Patrycja Ćwikła from the Kraków Board of Cemeteries (ZCK) said the growing popularity of cremation was mainly due to practical and financial reasons, Polish state news agency PAP reported on Monday.
Almost 50 percent of Kraków’s deceased are cremated
Ćwikła said: “There has been a trend towards urn burials for more than a decade now. In 1995, such burials accounted for just 0.5 percent of all funerals in city-owned cemeteries. Now they represent almost 50 percent of all funerals.”
She added that some people, especially practicing Catholics, were initially wary of this form of burial.

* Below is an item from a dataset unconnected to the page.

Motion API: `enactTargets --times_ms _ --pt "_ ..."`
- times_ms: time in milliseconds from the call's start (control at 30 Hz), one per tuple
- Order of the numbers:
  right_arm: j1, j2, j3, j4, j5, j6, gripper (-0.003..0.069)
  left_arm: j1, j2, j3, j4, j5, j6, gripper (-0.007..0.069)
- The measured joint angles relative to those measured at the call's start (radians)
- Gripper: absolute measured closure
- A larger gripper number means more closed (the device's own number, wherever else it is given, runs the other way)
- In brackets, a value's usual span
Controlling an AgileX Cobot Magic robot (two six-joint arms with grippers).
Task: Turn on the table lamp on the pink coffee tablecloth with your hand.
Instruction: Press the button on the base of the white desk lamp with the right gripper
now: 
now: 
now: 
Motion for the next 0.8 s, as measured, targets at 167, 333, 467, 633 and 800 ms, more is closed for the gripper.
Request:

‘The Church is not against cremation’
“The Church is not against cremations,” Fr. Łukasz Michalczewski, the spokesman for the Kraków Archdiocese, told the PAP news agency.
According to funeral officials and representatives of the Catholic Church, families choose urn burials out of respect for the last wish of the deceased, but also due to lack of space, PAP reported.
“The cemeteries are overcrowded,” Michalczewski said. "We have to buy additional land to expand the area."
The cost of dying
Financial considerations are also playing an increasing role as the prices of cemetery plots rise, officials said.
The price of a plot for a brick-lined grave, to be used for a period of 99 years, may now reach PLN 20,000 (EUR 4,200), according to cemetery officials.
Meanwhile, a traditional coffin funeral costs around PLN 8,000 (EUR 1,700) on average, the PAP news agency reported.